Here's a song with a back-story, a timeline born in 1963, "the day Aldous Huxley died." It's a memorial, an elegy that lives on in every child who's turned 45 and who can't reconcile their 21st century struggle with the values their 60s parents brought them up with.
"And her mama believed/That every man could be free/So her mama got high, high, high/And her daddy marched on Birmingham/Singing mighty protest songs/And he pictured all the places/That he knew that she belonged/But he failed and taught her young/The only thing she's need to carry on/He taught her how to/Run baby, run baby, run baby, run."
How many are out there still, holding desperately onto the belief in the essential goodness of man despite reams and reams of evidence to the contrary, hoping against hope that one day we'll all realize that all we need, as the Beatles sang, is love. Not romantic love, but respect, kindness, trust.
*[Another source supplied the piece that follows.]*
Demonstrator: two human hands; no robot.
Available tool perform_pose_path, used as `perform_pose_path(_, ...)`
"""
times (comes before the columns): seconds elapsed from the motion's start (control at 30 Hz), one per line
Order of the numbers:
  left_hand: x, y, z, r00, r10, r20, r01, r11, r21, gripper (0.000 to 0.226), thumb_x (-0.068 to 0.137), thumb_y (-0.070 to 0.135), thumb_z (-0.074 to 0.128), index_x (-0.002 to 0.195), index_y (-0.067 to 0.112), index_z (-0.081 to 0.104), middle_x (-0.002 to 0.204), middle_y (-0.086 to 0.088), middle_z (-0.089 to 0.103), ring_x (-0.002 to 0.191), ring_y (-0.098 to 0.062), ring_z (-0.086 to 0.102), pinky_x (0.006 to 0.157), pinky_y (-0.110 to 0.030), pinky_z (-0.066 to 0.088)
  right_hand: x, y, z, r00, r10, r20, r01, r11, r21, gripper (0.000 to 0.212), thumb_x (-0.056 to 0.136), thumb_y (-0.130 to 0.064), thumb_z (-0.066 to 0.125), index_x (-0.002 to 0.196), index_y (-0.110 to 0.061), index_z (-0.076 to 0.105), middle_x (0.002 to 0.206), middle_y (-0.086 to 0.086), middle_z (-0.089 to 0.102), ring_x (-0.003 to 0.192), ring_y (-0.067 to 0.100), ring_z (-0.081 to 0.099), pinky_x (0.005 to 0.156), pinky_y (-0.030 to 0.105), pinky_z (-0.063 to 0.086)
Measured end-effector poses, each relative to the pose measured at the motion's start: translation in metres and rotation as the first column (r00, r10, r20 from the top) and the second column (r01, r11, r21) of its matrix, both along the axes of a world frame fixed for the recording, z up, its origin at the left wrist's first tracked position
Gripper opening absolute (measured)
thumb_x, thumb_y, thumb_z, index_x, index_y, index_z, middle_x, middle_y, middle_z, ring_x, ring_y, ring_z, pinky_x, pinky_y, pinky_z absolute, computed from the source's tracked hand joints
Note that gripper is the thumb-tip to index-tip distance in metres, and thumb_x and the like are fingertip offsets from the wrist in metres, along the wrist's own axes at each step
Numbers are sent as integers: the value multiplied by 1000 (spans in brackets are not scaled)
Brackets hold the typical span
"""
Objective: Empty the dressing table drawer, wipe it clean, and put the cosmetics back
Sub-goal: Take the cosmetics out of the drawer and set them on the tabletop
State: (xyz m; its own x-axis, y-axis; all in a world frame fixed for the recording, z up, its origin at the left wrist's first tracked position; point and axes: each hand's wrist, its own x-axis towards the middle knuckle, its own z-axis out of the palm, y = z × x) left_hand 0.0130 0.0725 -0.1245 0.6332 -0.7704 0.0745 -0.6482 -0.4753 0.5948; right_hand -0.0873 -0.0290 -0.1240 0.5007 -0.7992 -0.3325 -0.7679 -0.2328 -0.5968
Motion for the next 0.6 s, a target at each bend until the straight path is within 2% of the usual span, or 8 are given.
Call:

"She counts out all her money/In the taxi on the way to meet her plane/Stares hopeful out the window/At the workers fighting/Through the pouring rain/She's searching through the stations/For an unfamiliar song/And she pictures all the places/Where she knows she still belongs/And she smiles the secret smile/Because she knows exactly how/To carry on."
Where is that place she's picturing? How can she hold onto that hope? And why does she keep running? Just how much pain and heartbreak does it take for an entire generation to realise it's been chasing a dream that we're not smart enough to earn?
4 comments:
I always wondered if this song was sort of autobiographical for Sheryl Crow, even if the places were changed.
I'm 48 and I didn't grow up with 60's values...my parents grew up in the 40's with Depression-era values. Still, I have clear memories of the peace, love, and understanding times, and I do have trouble reconciling them with my suburban mom values. Getting older can really SUCK!
That was an incredibly hard hitting post...
Minerva *still reeling*
a brilliant song and an equally brilliant write up. terrific stuff. hats off to you sir!
I think I'm right in saying that 'the day Aldous Huxley died' was also the day JFK was shot. An oblique veiled reference to doomed optimism by Sheryl Crow? Great song.